Assigned task: Below are records; reproduce exactly the lines from the one that has "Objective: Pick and" through the one that has "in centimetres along", ends included, and nothing more.

Source data:
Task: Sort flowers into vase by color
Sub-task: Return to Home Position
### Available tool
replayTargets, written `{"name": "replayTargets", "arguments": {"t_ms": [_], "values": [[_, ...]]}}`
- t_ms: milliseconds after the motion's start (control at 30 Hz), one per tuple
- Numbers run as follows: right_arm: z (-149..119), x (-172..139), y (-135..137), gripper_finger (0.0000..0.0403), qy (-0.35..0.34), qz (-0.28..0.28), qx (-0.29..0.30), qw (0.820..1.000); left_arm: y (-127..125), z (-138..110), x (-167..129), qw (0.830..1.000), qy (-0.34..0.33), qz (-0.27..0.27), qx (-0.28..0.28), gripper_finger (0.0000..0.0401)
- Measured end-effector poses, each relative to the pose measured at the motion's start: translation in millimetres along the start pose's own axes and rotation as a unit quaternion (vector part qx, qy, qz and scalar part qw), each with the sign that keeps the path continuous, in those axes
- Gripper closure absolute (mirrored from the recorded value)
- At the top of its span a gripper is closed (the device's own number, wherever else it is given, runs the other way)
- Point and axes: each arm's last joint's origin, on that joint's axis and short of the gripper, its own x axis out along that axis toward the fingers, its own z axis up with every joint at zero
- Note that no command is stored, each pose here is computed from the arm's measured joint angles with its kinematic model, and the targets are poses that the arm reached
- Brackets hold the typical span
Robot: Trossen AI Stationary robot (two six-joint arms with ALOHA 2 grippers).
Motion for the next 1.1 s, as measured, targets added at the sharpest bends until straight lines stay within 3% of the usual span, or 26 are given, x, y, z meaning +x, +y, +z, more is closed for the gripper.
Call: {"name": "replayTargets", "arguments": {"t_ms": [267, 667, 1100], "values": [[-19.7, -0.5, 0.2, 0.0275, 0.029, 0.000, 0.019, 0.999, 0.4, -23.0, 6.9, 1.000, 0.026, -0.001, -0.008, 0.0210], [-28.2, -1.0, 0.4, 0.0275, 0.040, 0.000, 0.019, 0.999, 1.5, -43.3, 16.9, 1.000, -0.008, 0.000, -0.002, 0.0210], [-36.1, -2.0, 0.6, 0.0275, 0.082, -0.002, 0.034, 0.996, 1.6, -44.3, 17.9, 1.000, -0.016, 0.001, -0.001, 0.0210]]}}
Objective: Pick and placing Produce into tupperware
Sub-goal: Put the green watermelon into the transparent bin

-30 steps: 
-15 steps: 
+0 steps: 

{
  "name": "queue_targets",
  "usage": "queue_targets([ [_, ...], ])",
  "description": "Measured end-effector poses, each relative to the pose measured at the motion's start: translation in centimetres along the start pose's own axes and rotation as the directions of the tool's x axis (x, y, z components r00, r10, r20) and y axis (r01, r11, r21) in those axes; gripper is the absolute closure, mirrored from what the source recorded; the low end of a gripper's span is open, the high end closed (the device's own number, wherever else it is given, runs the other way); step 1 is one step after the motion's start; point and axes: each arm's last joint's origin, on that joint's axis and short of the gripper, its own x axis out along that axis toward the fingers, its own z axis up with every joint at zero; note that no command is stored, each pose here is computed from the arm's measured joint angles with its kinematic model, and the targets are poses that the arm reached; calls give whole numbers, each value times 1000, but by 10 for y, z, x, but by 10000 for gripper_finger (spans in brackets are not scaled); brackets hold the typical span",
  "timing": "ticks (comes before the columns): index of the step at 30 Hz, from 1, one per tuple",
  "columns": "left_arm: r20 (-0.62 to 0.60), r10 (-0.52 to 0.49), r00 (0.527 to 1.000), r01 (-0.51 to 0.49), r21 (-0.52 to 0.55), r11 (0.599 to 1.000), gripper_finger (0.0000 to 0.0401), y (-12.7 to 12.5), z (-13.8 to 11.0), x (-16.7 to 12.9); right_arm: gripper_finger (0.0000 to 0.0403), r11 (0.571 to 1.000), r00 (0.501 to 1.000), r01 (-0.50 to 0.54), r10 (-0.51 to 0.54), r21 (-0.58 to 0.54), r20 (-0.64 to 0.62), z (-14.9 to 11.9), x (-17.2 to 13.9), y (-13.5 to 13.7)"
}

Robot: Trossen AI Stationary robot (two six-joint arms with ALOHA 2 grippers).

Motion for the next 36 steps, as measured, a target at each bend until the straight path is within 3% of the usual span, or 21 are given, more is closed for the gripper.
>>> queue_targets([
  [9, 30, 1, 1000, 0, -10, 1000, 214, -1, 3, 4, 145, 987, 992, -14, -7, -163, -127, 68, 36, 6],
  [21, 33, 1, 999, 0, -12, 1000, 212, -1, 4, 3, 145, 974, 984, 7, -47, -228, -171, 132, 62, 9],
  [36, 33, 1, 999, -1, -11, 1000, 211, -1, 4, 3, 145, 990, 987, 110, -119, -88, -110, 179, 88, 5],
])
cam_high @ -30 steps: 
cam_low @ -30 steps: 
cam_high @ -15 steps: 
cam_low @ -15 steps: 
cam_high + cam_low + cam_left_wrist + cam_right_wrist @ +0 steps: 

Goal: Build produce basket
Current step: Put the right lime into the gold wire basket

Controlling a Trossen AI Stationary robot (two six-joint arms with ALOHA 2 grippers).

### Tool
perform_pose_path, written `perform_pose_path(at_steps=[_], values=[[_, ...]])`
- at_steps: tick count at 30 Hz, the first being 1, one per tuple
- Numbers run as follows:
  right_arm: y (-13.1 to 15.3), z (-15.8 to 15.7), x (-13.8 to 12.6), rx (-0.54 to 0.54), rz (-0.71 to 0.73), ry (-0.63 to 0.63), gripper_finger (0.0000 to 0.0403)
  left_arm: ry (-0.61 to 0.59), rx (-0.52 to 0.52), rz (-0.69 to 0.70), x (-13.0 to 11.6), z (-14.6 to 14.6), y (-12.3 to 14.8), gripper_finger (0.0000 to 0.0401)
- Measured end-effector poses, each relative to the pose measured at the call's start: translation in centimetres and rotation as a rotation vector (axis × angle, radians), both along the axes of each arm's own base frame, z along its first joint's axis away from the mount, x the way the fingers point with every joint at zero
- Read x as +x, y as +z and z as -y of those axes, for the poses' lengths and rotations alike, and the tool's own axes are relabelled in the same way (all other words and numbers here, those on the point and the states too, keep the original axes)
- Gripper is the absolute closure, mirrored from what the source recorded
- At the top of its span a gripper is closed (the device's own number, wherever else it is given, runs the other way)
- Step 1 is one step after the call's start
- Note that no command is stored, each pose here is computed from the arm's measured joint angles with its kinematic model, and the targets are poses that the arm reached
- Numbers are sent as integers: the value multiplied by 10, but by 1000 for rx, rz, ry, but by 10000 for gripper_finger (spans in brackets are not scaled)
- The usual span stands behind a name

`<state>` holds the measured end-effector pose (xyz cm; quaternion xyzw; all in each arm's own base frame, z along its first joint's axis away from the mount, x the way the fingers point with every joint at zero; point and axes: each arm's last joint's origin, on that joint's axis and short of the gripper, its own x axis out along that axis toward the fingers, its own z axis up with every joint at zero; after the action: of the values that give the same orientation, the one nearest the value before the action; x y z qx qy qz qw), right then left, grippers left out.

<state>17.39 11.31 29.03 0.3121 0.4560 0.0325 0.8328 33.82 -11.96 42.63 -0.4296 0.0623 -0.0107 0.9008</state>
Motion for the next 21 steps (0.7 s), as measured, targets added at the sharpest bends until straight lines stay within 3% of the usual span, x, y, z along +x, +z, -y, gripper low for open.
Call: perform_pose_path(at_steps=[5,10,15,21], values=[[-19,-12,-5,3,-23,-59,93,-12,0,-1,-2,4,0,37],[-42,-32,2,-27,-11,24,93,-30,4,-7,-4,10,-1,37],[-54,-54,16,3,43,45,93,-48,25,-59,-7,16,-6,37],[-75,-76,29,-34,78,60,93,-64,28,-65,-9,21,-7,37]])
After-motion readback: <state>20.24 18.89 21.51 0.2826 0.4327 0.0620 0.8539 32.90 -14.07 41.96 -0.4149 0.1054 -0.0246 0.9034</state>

Worked solution:
Objective: Pick and placing Produce into tupperware
Sub-goal: Put the green watermelon into the transparent bin

-30 steps: 
-15 steps: 
+0 steps: 

{
  "name": "queue_targets",
  "usage": "queue_targets([ [_, ...], ])",
  "description": "Measured end-effector poses, each relative to the pose measured at the motion's start: translation in centimetres along the start pose's own axes and rotation as the directions of the tool's x axis (x, y, z components r00, r10, r20) and y axis (r01, r11, r21) in those axes; gripper is the absolute closure, mirrored from what the source recorded; the low end of a gripper's span is open, the high end closed (the device's own number, wherever else it is given, runs the other way); step 1 is one step after the motion's start; point and axes: each arm's last joint's origin, on that joint's axis and short of the gripper, its own x axis out along that axis toward the fingers, its own z axis up with every joint at zero; note that no command is stored, each pose here is computed from the arm's measured joint angles with its kinematic model, and the targets are poses that the arm reached; calls give whole numbers, each value times 1000, but by 10 for y, z, x, but by 10000 for gripper_finger (spans in brackets are not scaled); brackets hold the typical span",

This exercise has been completed.